Zoë Kravitz on Pussy Island’s title:  The title is intentionally provocative. It was the first thing that came to her when she started writing the script five years ago, before the #MeToo movement shook up Hollywood. “The title came from that world. The title is the seed of the story,” she says. While other projects have had their titles truncated—last spring’s The Lost City losing the of D, or Starz taking away P-Valley’s “ussy”—Kravitz says she won’t budge: “It represents this time where it would be acceptable for a group of men to call a place that, and the illusion that we’re out of that time now.”

Kravitz on casting Naomi Ackie in Pussy Island’s lead role: “I wanted to make space for someone else. This is a role that I would have loved to have played…[but] I genuinely think Naomi is worlds better for this part than I am.”

Kravitz on casting Channing Tatum: “I wanted to find someone who hadn’t played a dark character before, because I think that’s exciting to watch someone who’s mostly played boy next door, good guy, love interest, all of that.”

“I felt, even from afar, before I knew him, that he was a feminist and that he wasn’t afraid of exploring that darkness, because he knows he’s not that. That’s why I was drawn to him and I wanted to meet with him. And I was right.”
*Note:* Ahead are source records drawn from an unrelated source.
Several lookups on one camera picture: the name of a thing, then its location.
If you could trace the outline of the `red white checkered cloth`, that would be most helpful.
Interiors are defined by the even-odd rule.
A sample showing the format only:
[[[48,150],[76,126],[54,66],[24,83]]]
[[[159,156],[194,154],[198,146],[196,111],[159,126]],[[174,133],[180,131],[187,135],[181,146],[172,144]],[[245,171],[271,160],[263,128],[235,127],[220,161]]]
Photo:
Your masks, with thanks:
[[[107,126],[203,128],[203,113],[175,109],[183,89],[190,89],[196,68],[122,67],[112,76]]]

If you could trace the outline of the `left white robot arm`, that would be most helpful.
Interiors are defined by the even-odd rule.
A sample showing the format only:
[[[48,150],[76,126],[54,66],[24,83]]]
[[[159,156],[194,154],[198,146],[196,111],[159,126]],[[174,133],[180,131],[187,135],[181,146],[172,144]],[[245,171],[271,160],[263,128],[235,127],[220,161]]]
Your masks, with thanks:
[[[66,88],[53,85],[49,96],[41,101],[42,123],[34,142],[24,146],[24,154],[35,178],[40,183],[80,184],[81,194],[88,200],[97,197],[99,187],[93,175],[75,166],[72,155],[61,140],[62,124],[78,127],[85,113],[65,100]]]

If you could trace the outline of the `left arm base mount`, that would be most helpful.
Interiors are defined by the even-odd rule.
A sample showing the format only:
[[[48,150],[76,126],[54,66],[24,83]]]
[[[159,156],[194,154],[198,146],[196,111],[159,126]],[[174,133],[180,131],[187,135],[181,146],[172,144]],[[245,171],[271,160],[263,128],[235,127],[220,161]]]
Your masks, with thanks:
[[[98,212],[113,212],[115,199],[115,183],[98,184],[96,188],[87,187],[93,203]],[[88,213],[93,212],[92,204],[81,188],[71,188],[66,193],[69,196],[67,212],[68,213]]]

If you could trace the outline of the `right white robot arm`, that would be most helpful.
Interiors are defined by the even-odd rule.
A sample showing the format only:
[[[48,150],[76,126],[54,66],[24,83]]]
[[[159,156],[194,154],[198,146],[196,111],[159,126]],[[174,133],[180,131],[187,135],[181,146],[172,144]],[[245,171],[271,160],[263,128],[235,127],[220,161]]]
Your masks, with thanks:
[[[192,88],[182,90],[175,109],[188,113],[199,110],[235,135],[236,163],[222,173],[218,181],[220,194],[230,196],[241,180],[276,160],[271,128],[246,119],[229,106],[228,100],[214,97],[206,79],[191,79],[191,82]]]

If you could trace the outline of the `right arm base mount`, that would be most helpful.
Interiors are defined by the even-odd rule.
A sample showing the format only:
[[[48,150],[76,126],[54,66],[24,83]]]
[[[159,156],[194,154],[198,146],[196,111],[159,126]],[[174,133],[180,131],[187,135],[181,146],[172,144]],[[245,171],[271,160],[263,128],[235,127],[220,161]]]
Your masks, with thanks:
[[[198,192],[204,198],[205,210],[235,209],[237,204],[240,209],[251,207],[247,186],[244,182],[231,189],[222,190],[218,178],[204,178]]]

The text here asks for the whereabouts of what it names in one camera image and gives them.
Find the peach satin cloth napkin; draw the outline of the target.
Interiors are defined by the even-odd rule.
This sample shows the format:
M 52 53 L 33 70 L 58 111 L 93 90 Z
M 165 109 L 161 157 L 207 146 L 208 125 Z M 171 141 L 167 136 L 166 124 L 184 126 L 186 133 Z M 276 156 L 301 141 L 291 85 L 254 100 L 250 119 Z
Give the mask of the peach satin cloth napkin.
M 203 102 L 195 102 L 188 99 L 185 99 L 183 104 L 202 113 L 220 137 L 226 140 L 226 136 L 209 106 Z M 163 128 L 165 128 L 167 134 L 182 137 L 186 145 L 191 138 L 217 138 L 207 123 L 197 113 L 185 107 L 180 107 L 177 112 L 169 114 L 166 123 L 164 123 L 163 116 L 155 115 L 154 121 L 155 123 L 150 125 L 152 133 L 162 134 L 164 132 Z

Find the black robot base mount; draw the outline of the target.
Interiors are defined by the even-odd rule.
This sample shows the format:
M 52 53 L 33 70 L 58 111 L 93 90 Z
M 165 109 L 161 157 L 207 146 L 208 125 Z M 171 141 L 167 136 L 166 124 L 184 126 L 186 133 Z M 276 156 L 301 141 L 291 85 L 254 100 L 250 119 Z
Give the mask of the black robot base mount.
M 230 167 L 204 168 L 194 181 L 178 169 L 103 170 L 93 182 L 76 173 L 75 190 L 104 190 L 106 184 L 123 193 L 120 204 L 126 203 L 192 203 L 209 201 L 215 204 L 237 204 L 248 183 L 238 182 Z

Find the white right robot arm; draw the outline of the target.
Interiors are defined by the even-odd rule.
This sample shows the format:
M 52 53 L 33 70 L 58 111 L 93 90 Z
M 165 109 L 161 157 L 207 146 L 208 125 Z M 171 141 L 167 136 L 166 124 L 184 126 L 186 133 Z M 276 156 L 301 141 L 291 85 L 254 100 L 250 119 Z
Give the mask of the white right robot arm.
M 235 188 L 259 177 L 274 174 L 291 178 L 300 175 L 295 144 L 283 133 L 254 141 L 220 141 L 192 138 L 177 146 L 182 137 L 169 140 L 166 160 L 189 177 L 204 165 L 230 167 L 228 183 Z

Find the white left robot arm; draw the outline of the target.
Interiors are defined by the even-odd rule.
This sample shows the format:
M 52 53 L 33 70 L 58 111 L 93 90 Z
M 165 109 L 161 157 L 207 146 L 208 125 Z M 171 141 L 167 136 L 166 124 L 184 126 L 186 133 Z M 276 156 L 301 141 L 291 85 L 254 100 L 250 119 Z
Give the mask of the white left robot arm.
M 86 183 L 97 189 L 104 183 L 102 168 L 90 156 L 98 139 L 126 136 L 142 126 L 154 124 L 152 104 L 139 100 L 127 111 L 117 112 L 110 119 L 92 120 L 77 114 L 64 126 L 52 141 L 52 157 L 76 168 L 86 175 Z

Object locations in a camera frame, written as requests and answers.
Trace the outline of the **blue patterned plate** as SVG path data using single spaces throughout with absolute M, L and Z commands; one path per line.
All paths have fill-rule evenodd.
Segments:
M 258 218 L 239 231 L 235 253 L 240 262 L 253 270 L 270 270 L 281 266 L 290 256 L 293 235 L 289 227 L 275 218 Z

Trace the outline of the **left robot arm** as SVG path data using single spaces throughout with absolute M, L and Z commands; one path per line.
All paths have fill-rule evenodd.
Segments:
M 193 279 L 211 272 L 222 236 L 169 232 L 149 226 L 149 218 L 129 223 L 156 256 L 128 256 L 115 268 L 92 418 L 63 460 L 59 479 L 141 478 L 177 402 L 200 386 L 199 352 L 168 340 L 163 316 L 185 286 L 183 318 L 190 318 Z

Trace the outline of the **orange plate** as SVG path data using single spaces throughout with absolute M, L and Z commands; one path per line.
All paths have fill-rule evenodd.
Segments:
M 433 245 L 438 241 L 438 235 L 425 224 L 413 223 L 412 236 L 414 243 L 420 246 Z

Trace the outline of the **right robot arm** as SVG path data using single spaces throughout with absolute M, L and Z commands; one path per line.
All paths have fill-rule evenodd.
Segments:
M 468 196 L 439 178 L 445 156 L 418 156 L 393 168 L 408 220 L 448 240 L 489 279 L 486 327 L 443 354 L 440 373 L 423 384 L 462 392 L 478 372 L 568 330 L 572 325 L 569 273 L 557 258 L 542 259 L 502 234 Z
Kravitz on directing: “I’m learning a lot about what it takes to make a movie and how many fires are constantly being put out before the actors show up to set,” she says. “I’m just kind of sitting back and learning and trying to not constantly be in a state of panic.”

“If you zoom out too much and think about the whole thing at once, it causes a lot of anxiety,” she says, “but if you focus on the present moment, it’s really fun.”

Kravitz on her insecurities: “I really didn’t feel beautiful growing up,” she says of her upbringing between California, Miami and eventually New York. “A big part of that was where I grew up, who I was around in terms of being the only Black girl,” she says. “I wasn’t exotic and cool- looking. I was the weirdo with the fuzzy hair. Then, you grow up and you look different now. It’s weird because it’s not really how I identify. I think a lot of people probably will hear that and think that’s bullshit, but that’s just how I feel,” she continues. “Even with directing, I think to myself, OK, I’m not going to be in a movie for a year. I hope we make another Batman. It’s just the sickness of the mind where I genuinely can convince myself that I won’t work again, that no one will call me and want me. That never goes away.”

Kravitz on her music – past and future: “I think it feels young and sweet,” she says of Lolawolf’s songs. “I always felt like I wasn’t getting to the place I wanted to with that music, mostly because of who I was [at the time].” She’s since started working on a solo album produced by Jack Antonoff, but it’s on the back burner. “I’m scared to make music, but I love it,” Kravitz says. “Now I’ve already kind of started it.”

Kravitz on being judged artistically: “There’s just a fear of judgment. The truth is, with almost everything I do, if I can get it to the point where I truly think it’s good, then I can kind of let things drop away where I’m not so concerned about what other people think.”